▶ Instructions to follow
Word for word, copy the entire listing below, but do not carry over any pictures.

▶ Source material
______________________________

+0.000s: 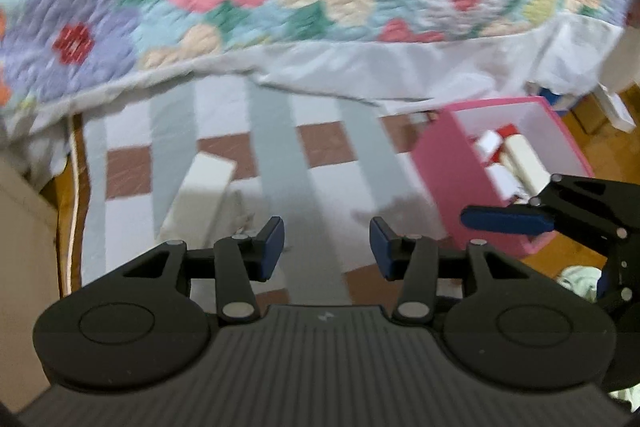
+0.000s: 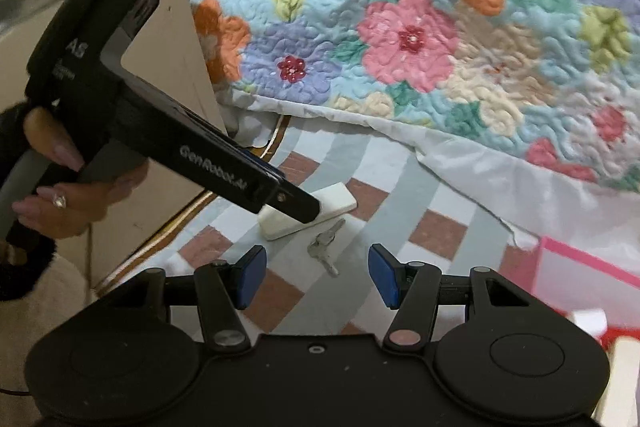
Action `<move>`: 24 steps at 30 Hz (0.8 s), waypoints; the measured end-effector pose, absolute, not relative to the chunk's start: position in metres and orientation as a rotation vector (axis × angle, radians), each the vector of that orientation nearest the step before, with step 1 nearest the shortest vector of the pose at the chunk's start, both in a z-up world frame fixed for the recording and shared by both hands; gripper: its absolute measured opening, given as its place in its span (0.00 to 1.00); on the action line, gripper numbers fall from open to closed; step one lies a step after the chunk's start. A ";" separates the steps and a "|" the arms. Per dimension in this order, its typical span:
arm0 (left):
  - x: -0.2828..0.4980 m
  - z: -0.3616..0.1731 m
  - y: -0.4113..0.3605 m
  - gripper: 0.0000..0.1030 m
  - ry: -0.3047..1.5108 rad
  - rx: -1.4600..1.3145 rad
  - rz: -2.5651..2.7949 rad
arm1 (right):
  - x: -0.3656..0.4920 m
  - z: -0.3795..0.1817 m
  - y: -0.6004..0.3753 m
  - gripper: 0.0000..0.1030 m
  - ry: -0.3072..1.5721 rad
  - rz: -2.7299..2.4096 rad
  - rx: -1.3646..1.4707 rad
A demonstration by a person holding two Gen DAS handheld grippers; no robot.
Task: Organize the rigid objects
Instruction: 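Move the left tool back toward the silver keys on the cloth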
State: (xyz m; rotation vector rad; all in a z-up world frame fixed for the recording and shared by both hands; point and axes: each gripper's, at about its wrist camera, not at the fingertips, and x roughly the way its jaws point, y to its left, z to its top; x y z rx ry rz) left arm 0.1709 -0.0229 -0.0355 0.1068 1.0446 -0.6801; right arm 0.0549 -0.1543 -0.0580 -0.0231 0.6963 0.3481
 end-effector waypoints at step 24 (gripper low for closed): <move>0.225 -0.176 -0.015 0.44 1.058 0.105 -0.522 | 0.156 -0.197 -0.110 0.65 0.852 0.339 -0.124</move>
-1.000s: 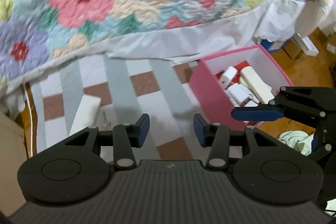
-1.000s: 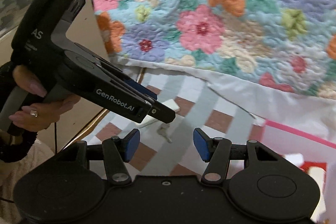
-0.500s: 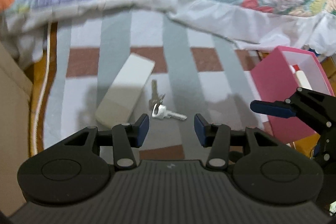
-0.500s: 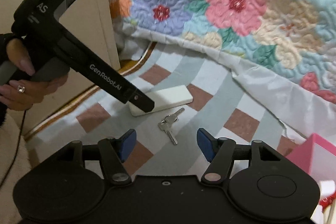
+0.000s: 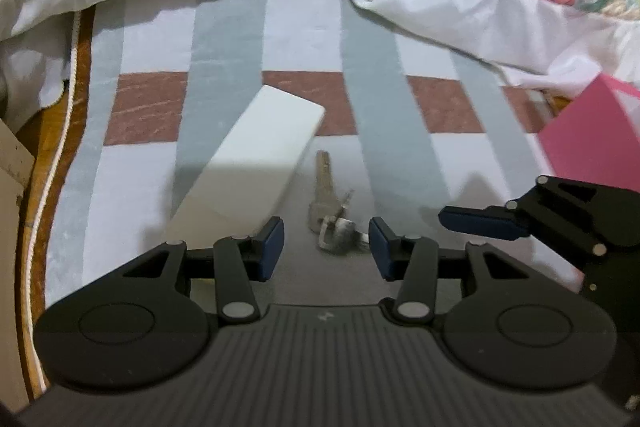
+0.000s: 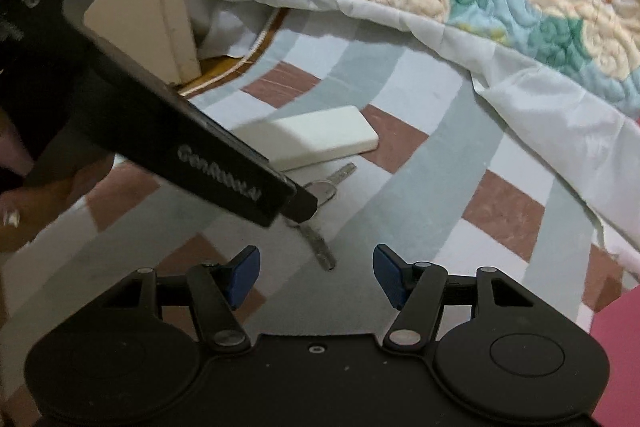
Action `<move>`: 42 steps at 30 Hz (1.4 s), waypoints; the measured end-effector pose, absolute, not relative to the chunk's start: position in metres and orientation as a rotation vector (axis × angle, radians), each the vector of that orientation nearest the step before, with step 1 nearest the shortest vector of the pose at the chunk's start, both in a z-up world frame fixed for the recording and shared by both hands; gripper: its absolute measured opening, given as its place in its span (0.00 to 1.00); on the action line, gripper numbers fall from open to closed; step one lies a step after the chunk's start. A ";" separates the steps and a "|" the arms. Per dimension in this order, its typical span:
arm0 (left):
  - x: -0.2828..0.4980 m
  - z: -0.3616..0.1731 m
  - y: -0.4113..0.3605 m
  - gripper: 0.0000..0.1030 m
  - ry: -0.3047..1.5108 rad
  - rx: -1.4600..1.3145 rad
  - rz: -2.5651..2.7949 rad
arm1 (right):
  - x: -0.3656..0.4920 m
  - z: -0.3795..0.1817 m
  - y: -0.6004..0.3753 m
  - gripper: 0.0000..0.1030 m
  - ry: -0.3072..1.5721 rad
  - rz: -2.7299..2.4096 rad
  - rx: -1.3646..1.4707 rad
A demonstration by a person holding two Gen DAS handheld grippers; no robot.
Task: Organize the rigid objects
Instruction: 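Move the left tool back toward the silver keys on the cloth, then lower the left tool and pinch the silver keys, then carry the keys into the pink box and open the left tool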
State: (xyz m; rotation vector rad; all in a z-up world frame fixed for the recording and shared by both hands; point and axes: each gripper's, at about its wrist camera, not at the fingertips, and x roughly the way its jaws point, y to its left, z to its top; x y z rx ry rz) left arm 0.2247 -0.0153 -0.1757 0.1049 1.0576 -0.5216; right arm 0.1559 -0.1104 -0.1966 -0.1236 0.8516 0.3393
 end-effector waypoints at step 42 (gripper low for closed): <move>0.203 -0.146 -0.005 0.19 1.101 -0.203 -0.698 | 0.133 -0.180 -0.124 0.03 0.780 0.288 0.080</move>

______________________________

▶ Output
+0.000s: 
+0.000s: 
Action `<move>`: 24 steps at 30 Hz (0.8 s), waypoints; the measured end-effector pose, absolute, not relative to the chunk's start: position in metres and orientation as a rotation vector (axis × angle, radians), each the vector of that orientation nearest the step before, with step 1 nearest the shortest vector of the pose at the chunk's start, both in a z-up world frame fixed for the recording and shared by both hands; gripper: its absolute measured opening, given as its place in its span (0.00 to 1.00); on the action line, gripper numbers fall from open to closed; step one lies a step after the chunk's start. A ";" separates the steps and a "|" the arms. Per dimension in this order, its typical span:
arm0 (left):
  - x: -0.2828..0.4980 m
  - z: -0.3616..0.1731 m
  - y: -0.4113..0.3605 m
  - gripper: 0.0000..0.1030 m
  - ry: -0.3047..1.5108 rad
  - rx: -1.4600..1.3145 rad
  - rz: -2.5651..2.7949 rad
arm1 (right):
  - x: -0.3656..0.4920 m
  - z: -0.3795..0.1817 m
  - y: -0.6004..0.3753 m
  - gripper: 0.0000..0.1030 m
  - ry: -0.3072..1.5721 rad
  - rz: -2.7299..2.4096 rad
  - rx: -1.3646..1.4707 rad
A demonstration by a person holding two Gen DAS handheld grippers; no robot.
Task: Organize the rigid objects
Instruction: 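Move the left tool back toward the silver keys on the cloth
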State: (xyz m; rotation vector rad; all in a z-up world frame fixed for the recording and shared by both hands; point and axes: each gripper's, at about its wrist camera, not at the fingertips, and x roughly the way its jaws point, y to its left, z to its top; x y z rx ry rz) left arm 0.1709 -0.0229 -0.0355 0.1068 1.0446 -0.6801; right arm 0.0549 -0.1543 -0.0580 -0.0231 0.6963 0.3481
 end-effector waypoints at step 24 (gripper low for closed): <move>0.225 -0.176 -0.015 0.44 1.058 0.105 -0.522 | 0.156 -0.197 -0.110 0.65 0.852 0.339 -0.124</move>
-1.000s: 
-1.000s: 
-0.500s: 
-0.500s: 
+0.000s: 
+0.000s: 
Action `<move>`: 42 steps at 30 Hz (1.4 s), waypoints; the measured end-effector pose, absolute, not relative to the chunk's start: position in metres and orientation as a rotation vector (axis × angle, radians), each the vector of that orientation nearest the step before, with step 1 nearest the shortest vector of the pose at the chunk's start, both in a z-up world frame fixed for the recording and shared by both hands; gripper: its absolute measured opening, given as its place in its span (0.00 to 1.00); on the action line, gripper numbers fall from open to closed; step one lies a step after the chunk's start. A ";" separates the steps and a "|" the arms. Per dimension in this order, its typical span:
arm0 (left):
  - x: -0.2828..0.4980 m
  - z: -0.3616..0.1731 m
  - y: -0.4113..0.3605 m
  - gripper: 0.0000..0.1030 m
  - ry: -0.3047..1.5108 rad
  - rx: -1.4600..1.3145 rad
  - rz: -2.5651..2.7949 rad
arm1 (right):
  - x: -0.3656..0.4920 m
  - z: -0.3795..0.1817 m
  - y: -0.6004..0.3753 m
  - gripper: 0.0000..0.1030 m
  - ry: -0.3072..1.5721 rad
  - rz: -2.7299..2.4096 rad
  - rx: -1.3646..1.4707 rad
A demonstration by a person holding two Gen DAS handheld grippers; no robot.
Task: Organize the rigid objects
Instruction: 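Move the left tool back toward the silver keys on the cloth, then lower the left tool and pinch the silver keys, then carry the keys into the pink box and open the left tool
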State: (xyz m; rotation vector rad; all in a z-up world frame fixed for the recording and shared by both hands; point and axes: each gripper's, at about its wrist camera, not at the fingertips, and x roughly the way its jaws point, y to its left, z to its top; x y z rx ry rz) left arm 0.2247 -0.0153 -0.1757 0.1049 1.0576 -0.5216; right arm 0.1559 -0.1104 -0.1966 -0.1236 0.8516 0.3393
 end-effector waypoints at step 42 (gripper low for closed): <move>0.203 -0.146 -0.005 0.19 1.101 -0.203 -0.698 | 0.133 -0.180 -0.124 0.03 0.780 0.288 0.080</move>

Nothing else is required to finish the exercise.